• Task description
Begin at the line below that has "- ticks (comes" and stop after the line that has "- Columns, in". Please restate only those lines, word for word.

=== Begin Enclosure ===

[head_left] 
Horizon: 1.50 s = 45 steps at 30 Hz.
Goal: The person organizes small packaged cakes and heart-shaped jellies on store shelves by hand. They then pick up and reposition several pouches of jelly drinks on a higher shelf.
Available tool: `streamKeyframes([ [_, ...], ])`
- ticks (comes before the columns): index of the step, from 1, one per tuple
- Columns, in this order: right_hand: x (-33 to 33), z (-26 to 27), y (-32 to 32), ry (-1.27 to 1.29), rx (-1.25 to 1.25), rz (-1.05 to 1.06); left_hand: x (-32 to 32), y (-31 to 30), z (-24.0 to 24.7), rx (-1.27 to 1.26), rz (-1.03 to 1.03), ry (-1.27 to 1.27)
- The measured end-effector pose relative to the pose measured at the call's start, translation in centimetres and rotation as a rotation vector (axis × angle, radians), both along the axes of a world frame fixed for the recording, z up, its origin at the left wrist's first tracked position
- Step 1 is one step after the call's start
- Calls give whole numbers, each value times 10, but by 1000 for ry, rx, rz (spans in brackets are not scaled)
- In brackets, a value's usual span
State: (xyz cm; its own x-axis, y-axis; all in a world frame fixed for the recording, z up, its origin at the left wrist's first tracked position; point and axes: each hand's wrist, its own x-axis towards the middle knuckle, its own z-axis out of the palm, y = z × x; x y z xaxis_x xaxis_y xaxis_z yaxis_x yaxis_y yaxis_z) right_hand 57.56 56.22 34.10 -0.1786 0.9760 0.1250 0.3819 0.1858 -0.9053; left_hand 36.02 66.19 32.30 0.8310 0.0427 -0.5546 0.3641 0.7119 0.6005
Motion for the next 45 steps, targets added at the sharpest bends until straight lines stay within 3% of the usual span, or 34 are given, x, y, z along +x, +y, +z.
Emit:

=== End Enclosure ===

• Expected answer
- ticks (comes before the columns): index of the step, from 1, one per tuple
- Columns, in this order: right_hand: x (-33 to 33), z (-26 to 27), y (-32 to 32), ry (-1.27 to 1.29), rx (-1.25 to 1.25), rz (-1.05 to 1.06); left_hand: x (-32 to 32), y (-31 to 30), z (-24.0 to 24.7), rx (-1.27 to 1.26), rz (-1.03 to 1.03), ry (-1.27 to 1.27)

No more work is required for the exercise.